Directions ▸ What you return should be exactly the lines from the one containing "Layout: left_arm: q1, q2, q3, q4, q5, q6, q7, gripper" down to the final line of the listing, with nothing else.

Supplied information ▸
Content starts

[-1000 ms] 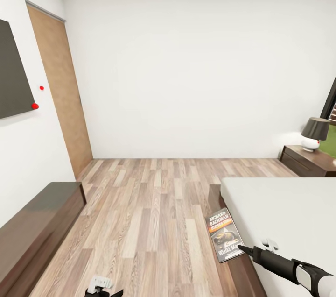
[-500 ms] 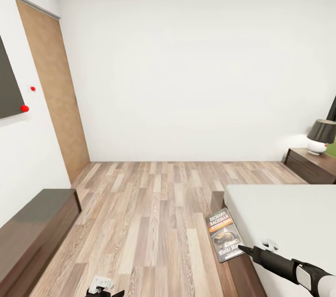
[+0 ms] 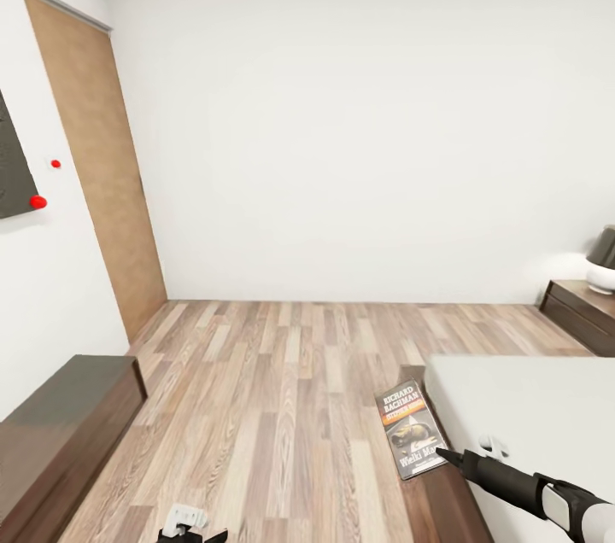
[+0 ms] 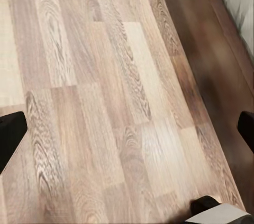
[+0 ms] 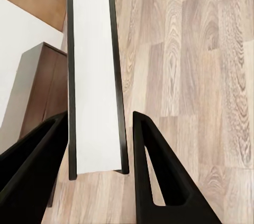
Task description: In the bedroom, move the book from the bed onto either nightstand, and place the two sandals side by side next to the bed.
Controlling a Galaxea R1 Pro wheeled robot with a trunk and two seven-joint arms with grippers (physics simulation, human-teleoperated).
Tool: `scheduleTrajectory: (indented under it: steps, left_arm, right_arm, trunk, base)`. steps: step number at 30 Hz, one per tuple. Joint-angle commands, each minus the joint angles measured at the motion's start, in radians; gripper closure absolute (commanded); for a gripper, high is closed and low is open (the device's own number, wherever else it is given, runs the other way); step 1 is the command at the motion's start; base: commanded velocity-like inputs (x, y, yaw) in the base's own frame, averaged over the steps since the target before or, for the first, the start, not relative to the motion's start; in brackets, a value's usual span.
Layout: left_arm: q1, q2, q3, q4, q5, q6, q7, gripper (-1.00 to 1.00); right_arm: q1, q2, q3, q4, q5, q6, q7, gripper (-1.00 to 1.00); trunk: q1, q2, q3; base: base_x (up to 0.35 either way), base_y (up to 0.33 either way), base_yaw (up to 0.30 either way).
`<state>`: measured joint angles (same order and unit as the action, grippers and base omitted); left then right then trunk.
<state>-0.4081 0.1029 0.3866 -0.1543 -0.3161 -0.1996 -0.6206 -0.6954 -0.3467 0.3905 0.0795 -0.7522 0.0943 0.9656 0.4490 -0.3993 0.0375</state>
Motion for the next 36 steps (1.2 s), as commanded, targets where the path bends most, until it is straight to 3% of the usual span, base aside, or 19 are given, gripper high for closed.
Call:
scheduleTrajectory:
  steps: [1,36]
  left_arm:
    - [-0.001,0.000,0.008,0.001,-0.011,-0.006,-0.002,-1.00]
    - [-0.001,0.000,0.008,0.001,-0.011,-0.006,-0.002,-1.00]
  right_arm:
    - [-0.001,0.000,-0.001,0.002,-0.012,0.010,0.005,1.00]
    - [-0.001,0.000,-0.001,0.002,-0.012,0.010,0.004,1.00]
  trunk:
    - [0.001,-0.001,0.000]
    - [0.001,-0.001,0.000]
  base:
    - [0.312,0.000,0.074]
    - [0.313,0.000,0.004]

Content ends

Exercise answer ▸
Layout: left_arm: q1, q2, q3, q4, q5, q6, q7, gripper (-1.00 to 1.00); right_arm: q1, q2, q3, q4, q5, q6, q7, gripper (-1.00 to 1.00); trunk: q1, q2, q3; base: base_x (up to 0.35 either way), base_y (up to 0.33 either way), base_yaw (up to 0.30 either way).
`<state>`: measured joint angles (same order and unit as the action, grippers and base omitted); left then right then trunk.
<state>-0.4081 0.1029 0.3866 -0.1543 -0.3161 -0.1996 -0.6206 -0.6954 -0.3467 0.3905 0.0795 -0.7522 0.0943 0.9656 0.4490 -0.3993 0.0375</state>
Motion for the next 36 steps (1.2 s), as commanded, targets where the path bends most, until it is straight to 3% of the usual span, base aside, or 19 are given, gripper high for closed.
Call:
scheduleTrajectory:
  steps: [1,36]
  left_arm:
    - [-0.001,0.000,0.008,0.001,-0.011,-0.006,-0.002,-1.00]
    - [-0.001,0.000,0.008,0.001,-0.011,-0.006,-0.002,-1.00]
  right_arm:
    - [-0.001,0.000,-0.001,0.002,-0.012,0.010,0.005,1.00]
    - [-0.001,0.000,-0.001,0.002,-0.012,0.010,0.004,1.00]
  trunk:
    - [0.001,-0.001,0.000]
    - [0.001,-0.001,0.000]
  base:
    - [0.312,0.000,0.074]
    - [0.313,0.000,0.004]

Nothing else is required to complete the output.